Exercise prompt:
Check the listing below for lines that hold "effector". How many are there? Please give only the number.
● ● ● ● ●
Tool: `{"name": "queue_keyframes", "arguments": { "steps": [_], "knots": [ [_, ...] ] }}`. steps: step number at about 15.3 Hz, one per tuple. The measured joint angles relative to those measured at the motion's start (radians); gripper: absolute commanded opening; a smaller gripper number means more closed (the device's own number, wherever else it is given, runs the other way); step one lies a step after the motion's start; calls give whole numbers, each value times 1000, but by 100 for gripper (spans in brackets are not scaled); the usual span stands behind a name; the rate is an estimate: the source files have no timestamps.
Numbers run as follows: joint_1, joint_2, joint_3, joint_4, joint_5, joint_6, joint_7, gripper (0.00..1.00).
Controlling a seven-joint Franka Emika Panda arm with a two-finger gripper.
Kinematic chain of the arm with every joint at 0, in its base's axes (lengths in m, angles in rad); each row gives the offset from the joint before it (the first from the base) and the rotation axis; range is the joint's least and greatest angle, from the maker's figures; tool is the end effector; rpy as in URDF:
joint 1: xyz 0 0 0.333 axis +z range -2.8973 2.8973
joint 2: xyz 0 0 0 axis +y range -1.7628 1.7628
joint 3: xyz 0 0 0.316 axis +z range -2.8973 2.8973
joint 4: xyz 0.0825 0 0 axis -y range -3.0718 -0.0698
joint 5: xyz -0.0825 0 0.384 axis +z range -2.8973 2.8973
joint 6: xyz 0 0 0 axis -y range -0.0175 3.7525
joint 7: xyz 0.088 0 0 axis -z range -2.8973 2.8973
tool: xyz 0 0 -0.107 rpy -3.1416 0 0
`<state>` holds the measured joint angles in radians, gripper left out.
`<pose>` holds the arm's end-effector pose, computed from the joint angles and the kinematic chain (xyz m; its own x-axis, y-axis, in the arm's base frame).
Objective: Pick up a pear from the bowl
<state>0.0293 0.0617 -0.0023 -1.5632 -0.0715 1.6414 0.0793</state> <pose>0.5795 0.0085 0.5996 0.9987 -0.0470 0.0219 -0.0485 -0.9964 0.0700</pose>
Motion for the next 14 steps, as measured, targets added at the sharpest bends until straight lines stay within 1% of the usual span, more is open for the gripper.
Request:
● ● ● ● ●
Task output:
2